Retrieve all lines below that have the string "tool".
※
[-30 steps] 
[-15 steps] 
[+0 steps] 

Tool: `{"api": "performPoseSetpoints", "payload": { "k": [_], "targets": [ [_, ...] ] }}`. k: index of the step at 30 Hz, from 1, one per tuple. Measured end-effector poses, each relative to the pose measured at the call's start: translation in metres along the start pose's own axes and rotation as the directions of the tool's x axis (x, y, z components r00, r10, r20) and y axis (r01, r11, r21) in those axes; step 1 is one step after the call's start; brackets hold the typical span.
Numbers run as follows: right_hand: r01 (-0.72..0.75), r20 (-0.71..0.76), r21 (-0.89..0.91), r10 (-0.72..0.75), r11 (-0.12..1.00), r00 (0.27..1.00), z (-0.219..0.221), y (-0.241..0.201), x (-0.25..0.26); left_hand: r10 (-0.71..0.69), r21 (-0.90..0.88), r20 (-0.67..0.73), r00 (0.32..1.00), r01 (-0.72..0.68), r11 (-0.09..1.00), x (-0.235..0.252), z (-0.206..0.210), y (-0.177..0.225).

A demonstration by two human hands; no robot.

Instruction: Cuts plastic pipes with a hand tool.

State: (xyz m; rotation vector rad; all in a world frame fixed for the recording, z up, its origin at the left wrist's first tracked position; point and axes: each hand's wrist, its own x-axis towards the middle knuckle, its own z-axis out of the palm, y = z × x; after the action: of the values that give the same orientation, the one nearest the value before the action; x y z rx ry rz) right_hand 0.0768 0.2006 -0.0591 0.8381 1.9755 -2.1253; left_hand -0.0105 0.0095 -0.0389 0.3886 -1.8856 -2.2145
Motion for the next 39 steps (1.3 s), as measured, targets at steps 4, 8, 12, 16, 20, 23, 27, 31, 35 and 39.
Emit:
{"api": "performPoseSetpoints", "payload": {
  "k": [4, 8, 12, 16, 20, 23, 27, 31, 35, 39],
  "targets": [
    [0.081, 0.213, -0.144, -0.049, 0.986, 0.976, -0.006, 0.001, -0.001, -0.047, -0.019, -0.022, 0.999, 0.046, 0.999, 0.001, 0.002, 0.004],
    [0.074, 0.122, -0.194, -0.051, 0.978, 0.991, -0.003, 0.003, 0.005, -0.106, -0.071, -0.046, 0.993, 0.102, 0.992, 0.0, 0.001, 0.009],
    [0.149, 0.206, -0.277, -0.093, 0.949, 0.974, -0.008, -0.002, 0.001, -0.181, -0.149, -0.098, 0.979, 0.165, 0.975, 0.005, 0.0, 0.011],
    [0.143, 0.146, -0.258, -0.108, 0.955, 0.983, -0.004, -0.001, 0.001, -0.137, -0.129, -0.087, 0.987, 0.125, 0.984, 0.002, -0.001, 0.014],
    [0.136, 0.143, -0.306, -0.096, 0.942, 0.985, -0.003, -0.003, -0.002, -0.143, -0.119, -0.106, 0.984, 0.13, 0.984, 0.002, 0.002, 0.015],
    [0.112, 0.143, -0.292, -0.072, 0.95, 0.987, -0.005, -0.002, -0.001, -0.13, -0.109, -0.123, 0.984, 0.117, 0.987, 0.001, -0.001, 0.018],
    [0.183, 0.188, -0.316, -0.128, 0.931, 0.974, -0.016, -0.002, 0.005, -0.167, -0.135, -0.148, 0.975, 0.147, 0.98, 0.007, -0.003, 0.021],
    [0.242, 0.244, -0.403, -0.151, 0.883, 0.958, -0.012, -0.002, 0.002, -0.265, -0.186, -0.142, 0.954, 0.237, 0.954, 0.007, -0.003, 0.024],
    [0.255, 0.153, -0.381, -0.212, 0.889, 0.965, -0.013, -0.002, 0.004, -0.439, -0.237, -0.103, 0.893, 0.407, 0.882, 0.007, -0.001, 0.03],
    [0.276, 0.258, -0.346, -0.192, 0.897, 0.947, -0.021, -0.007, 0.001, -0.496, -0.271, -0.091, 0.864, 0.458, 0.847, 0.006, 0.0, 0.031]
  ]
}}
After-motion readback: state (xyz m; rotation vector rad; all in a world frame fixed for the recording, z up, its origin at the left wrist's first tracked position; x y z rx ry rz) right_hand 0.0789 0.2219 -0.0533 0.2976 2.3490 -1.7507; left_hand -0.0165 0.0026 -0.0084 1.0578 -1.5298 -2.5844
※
Worked solution.
Tool: `{"api": "performPoseSetpoints", "payload": { "k": [_], "targets": [ [_, ...] ] }}`. k: index of the step at 30 Hz, from 1, one per tuple. Measured end-effector poses, each relative to the pose measured at the call's start: translation in metres along the start pose's own axes and rotation as the directions of the tool's x axis (x, y, z components r00, r10, r20) and y axis (r01, r11, r21) in those axes; step 1 is one step after the call's start; brackets hold the typical span.
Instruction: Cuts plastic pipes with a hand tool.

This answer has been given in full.